Petrochemicals | Petroleum products | The Chemicals Man I
Petrochemicals (also known as petroleum distillates) are chemical products derived from petroleum. Some chemical compounds made from petroleum are also obtained from other fossil fuels, such as coal or natural gas, or renewable sources such as corn, palm fruit or sugar cane.The two most common petrochemical classes are olefins (including ethylene and propylene) and aromatics (including benzene, toluene and xylene isomers).
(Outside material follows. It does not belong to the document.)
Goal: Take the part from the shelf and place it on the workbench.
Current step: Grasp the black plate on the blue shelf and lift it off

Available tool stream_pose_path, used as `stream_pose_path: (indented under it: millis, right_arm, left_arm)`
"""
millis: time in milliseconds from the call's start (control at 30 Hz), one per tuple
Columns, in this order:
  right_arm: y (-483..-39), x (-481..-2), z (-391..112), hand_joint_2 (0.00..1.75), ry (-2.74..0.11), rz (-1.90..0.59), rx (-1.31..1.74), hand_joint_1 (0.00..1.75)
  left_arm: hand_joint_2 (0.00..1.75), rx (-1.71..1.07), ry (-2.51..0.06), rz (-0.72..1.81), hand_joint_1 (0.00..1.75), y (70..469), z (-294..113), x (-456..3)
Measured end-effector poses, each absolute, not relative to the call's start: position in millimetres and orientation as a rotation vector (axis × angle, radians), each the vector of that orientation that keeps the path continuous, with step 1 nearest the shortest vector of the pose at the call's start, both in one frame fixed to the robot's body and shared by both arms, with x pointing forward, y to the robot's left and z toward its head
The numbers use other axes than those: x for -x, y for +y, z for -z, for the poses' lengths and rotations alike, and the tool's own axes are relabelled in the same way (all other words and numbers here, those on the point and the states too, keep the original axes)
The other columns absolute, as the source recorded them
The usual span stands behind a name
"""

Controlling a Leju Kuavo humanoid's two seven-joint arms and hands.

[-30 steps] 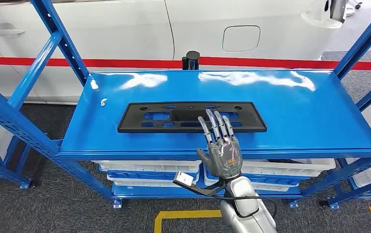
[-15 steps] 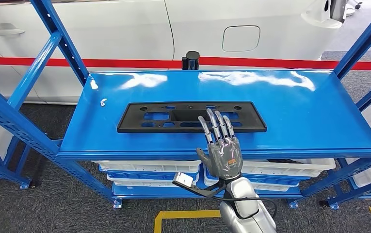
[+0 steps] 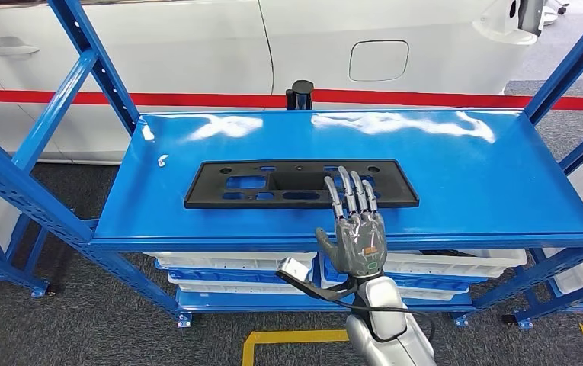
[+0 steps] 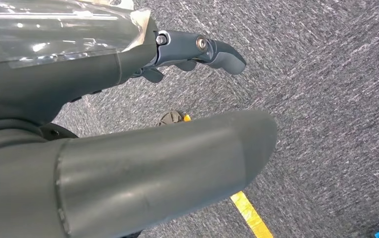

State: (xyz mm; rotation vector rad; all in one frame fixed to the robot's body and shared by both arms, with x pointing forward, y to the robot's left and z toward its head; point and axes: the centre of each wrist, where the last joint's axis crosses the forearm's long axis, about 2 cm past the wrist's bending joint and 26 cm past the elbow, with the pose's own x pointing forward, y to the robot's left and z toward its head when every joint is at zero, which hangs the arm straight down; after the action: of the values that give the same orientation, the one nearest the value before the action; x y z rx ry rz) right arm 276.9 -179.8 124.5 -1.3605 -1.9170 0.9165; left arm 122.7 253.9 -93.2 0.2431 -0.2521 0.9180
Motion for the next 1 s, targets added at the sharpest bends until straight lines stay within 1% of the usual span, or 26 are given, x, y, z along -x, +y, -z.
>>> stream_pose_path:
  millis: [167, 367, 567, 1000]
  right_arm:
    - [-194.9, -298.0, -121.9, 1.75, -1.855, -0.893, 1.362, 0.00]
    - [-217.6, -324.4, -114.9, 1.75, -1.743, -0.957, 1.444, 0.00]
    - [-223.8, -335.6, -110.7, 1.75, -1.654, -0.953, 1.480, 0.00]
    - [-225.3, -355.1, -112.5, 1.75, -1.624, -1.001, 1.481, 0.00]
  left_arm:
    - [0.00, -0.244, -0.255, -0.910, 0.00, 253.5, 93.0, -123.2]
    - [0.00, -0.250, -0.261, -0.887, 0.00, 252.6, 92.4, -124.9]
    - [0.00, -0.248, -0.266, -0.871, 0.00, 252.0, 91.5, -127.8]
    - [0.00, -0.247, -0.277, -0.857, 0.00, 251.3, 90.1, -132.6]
Oil refineries produce olefins and aromatics by fluid catalytic cracking of petroleum fractions. Chemical plants produce olefins by steam cracking of natural gas liquids like ethane and propane. Aromatics are produced by catalytic reforming of naphtha. Olefins and aromatics are the building-blocks for a wide range of materials such as solvents, detergents, and adhesives. Olefins are the basis for polymers and oligomers used in plastics, resins, fibers, elastomers, lubricants, and gels
Petroleum products are materials derived from crude oil (petroleum) as it is processed in oil refineries. Unlike petrochemicals, which are a collection of well-defined usually pure chemical compounds, petroleum products are complex mixtures. The majority of petroleum is converted to petroleum products, which includes several classes of fuels.
According to the composition of the crude oil and depending on the demands of the market, refineries can produce different shares of petroleum products. The largest share of oil products is used as "energy carriers", i.e. various grades of fuel oil and gasoline. These fuels include or can be blended to give gasoline, jet fuel, diesel fuel, heating oil, and heavier fuel oils. Heavier (less volatile) fractions can also be used to produce asphalt, tar, paraffin wax, lubricating and other heavy oils. Refineries also produce other chemicals, some of which are used in chemical processes to produce plastics and other useful materials. Since petroleum often contains a few percent sulfur-containing molecules, elemental sulfur is also often produced as a petroleum product. Carbon, in the form of petroleum coke, and hydrogen may also be produced as petroleum products. The hydrogen produced is often used as an intermediate product for other oil refinery processes such as hydrocracking and hydrodesulfurization.
Oil refineries will blend various feedstocks, mix appropriate additives, provide short term storage, and prepare for bulk loading to trucks, barges, product ships, and railcars.
Gaseous fuels such as propane, stored and shipped in liquid form under pressure in specialized railcars to distributors.
Liquid fuels blending (producing automotive and aviation grades of gasoline, kerosene, various aviation turbine fuels, and diesel fuels, adding dyes, detergents, antiknock additives, oxygenates, and anti-fungal compounds as required). Shipped by barge, rail, and tanker ship. May be shipped regionally in dedicated pipelines to point consumers, particularly aviation jet fuel to major airports, or piped to distributors in multi-product pipelines using product separators called pipeline inspection gauges ("pigs").
Lubricants (produces light machine oils, motor oils, and greases, adding viscosity stabilizers as required), usually shipped in bulk to an offsite packaging plant.
Paraffin wax, used in the packaging of frozen foods, among others. May be shipped in bulk to a site to prepare as packaged blocks.
Slack wax, a raw refinery output comprising a mixture of oil and wax used as a precursor for scale wax and paraffin wax and as-is in non-food products such as wax emulsions, construction board, matches, candles, rust protection, and vapor barriers.
Sulfur, byproduct of sulfur removal from petroleum, which contain percent of organosulfur compounds.
Bulk tar shipping for offsite unit packaging for use in tar-and-gravel roofing or similar uses.
Asphalt - used as a binder for gravel to form asphalt concrete, which is used for paving roads, lots, etc. An asphalt unit prepares bulk asphalt for shipment.
Petroleum coke, used in specialty carbon products such as certain types of electrodes, or as solid fuel.
Petrochemicals or petrochemical feedstocks. Petrochemical are organic compounds that are the ingredients for the chemical industry, ranging from polymers and pharmaceuticals. Representative petrochemicals are ethylene and benzene-toluene-xylenes ("BTX").
ApplicationĀ
Petrochemistry produces materials that are fit for purpose. Materials can be made to be strong, resistant, transparent, flexible, hygienic, adhesive, insulating or to have a multitude of other properties. This versatility, makes petrochemical products, the material of choice of thousands of applications.